September 29, 2023 — The feeling in Gloucester is of multiple layers of support for a fisheries tradition and honoring of the past, while simultaneously facing a new future, and how that all fits together with issues that other working harbors and cities are confronting.
Around every corner of the city, there is public art and interpretive trails, much of it connected to fishing. On the Greater Cape Ann Chamber of Commerce building is The Fish Workers Mural (featuring fishermen and quarry workers) organized by the organization Awesome Gloucester. The organization also helped create The Doryman’s Mural, in an exterior wall of the Dory Shop on the Maritime Gloucester campus. It commemorates the role dorymen played in the area.
The impressive legacy and efforts of the Gloucester Fishermen’s Wives, many women, and the group’s longtime president Angela Sanfillipo are on full display at the Gloucester Fishermen’s Wife Memorial, which is situated on a stretch of waterfront road that wraps around the city’s western harbor. The bronze statue depicts a woman facing out toward the sea, with a baby in her left arm, and her hand on the back of a young boy. The monument honors the women who have been, and continue to be, the soul of fishing communities.

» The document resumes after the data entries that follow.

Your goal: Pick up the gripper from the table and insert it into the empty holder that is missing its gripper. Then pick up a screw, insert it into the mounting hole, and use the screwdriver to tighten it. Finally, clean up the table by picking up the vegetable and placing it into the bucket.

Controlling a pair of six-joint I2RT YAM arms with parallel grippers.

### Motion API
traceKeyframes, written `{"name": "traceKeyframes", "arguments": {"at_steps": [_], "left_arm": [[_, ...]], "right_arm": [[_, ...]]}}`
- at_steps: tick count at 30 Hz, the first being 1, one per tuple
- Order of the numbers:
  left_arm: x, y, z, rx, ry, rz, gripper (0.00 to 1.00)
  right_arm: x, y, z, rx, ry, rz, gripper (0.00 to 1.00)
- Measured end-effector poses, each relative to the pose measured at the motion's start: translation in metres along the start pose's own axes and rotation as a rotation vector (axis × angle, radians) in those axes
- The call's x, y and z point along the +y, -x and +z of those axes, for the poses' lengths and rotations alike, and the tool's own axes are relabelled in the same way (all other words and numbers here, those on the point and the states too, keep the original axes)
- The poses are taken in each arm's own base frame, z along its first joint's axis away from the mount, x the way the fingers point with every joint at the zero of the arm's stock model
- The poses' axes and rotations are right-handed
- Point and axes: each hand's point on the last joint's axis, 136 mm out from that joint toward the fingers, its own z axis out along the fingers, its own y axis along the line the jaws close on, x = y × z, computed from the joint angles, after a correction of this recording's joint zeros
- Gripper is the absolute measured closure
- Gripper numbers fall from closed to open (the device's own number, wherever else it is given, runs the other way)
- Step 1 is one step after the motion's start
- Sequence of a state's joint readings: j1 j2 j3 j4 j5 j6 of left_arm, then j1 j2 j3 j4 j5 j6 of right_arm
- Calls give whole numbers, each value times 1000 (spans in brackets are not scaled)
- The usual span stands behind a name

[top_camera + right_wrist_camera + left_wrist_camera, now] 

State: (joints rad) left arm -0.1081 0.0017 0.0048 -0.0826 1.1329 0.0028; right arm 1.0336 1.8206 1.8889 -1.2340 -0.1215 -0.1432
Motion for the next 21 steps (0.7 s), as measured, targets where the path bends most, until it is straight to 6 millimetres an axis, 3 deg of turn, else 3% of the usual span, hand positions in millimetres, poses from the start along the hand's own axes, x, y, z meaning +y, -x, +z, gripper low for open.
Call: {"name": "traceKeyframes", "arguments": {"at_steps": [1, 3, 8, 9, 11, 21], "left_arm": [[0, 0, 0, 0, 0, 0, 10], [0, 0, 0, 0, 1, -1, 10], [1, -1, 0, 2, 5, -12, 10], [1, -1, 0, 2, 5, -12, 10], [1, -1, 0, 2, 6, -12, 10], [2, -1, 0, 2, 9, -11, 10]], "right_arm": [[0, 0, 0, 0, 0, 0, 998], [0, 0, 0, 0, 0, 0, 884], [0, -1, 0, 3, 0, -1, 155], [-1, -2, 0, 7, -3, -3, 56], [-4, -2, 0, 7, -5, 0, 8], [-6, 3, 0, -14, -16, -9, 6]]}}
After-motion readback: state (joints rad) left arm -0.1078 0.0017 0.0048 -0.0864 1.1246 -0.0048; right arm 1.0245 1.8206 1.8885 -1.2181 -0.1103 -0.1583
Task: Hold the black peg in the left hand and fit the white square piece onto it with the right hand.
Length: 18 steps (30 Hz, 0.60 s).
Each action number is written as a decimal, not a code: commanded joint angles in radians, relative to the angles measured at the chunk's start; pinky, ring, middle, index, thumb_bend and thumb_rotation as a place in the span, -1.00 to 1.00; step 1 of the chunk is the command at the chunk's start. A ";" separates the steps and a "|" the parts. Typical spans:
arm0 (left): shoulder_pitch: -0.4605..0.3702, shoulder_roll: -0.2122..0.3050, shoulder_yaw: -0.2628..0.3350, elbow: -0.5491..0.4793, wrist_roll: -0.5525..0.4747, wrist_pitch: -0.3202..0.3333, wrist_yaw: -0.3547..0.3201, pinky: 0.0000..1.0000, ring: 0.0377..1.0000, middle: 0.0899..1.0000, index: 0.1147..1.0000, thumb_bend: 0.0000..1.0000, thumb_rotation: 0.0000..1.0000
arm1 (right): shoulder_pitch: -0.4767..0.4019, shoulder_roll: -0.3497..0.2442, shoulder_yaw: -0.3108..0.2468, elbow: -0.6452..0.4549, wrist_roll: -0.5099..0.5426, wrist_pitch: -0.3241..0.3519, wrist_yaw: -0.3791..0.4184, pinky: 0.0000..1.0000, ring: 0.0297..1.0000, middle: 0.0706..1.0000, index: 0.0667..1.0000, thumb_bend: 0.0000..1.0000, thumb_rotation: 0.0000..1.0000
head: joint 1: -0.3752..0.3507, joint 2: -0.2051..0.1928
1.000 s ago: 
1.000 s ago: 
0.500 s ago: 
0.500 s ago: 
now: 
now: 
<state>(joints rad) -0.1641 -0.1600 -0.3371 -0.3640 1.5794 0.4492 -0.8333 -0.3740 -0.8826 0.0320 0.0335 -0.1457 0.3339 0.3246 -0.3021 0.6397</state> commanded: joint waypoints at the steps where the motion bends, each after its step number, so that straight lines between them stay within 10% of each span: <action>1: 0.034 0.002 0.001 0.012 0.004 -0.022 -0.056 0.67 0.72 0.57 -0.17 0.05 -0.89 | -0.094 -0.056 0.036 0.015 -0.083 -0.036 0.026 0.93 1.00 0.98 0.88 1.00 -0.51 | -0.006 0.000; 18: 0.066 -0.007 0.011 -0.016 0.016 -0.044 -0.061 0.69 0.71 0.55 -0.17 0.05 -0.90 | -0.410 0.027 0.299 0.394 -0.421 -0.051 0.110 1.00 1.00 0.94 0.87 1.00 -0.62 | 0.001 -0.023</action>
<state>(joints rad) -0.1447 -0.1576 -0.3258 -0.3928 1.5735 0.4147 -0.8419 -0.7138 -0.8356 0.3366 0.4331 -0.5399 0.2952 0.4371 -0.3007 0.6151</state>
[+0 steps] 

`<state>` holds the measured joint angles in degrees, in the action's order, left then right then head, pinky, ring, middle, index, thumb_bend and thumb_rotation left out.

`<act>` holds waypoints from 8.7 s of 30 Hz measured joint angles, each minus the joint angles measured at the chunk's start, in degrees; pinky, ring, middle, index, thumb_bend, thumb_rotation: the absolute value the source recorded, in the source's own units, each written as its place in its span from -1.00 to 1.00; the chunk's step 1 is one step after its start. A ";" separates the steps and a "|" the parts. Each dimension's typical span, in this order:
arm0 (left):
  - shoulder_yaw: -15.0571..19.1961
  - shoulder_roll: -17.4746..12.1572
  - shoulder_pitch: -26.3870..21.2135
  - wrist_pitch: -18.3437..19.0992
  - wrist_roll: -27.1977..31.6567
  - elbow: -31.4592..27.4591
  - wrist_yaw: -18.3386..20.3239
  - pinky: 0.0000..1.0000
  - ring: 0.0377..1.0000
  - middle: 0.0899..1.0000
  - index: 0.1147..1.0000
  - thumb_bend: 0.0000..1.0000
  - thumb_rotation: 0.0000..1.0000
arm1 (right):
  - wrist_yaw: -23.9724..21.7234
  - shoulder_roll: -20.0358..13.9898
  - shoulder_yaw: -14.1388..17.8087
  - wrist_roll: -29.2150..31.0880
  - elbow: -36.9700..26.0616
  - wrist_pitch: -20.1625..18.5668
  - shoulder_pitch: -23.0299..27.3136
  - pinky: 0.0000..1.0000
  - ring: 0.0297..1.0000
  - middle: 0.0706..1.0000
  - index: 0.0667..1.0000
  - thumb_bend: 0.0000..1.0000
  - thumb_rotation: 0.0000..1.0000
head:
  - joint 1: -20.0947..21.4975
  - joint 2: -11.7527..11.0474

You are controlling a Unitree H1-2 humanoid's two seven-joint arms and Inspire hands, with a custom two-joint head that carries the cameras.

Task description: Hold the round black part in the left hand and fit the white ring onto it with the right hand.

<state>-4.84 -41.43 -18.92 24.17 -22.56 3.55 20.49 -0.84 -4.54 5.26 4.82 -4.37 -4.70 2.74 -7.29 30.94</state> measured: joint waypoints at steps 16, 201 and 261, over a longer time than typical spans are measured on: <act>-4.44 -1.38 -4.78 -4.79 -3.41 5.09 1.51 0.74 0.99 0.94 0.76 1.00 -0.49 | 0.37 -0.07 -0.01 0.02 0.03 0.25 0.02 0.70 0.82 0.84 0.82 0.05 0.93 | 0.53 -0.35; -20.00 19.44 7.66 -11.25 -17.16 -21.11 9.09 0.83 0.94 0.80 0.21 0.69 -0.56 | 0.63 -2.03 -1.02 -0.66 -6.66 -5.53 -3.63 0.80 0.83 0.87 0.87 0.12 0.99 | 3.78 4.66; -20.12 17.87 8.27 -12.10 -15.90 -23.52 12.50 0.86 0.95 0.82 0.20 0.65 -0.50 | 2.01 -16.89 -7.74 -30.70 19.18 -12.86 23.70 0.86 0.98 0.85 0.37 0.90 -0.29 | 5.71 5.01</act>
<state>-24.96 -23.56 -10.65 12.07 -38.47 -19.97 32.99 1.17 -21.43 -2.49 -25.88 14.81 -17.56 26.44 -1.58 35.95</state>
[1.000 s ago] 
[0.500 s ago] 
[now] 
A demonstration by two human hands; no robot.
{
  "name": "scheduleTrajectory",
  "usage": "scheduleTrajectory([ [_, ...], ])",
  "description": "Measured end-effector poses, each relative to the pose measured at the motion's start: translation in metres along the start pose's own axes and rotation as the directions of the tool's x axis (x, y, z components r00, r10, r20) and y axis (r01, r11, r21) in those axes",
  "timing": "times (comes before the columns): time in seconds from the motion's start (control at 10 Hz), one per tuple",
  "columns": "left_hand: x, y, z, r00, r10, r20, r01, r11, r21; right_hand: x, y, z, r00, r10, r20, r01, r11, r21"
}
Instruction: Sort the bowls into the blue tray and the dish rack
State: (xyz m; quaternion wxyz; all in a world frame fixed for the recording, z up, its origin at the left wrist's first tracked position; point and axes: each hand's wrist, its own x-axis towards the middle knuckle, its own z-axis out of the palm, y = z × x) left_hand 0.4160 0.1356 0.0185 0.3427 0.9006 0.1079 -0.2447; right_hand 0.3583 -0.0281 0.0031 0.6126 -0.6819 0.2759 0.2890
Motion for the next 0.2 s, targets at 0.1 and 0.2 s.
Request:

The Fishermen’s Wife Memorial took over a decade to be fully realized. It was unveiled in the summer of 2001 after more than $700,000 was raised for its completion. For some, the sculpture complements the nearby Man at the Wheel sculpture built in 1925, a bronze fisherman braced at the wheel on the sloping deck of his ship, looking out to Gloucester Harbor. The heavily visited site memorializes the thousands of fishermen lost at sea in the first three centuries of Gloucester’s history.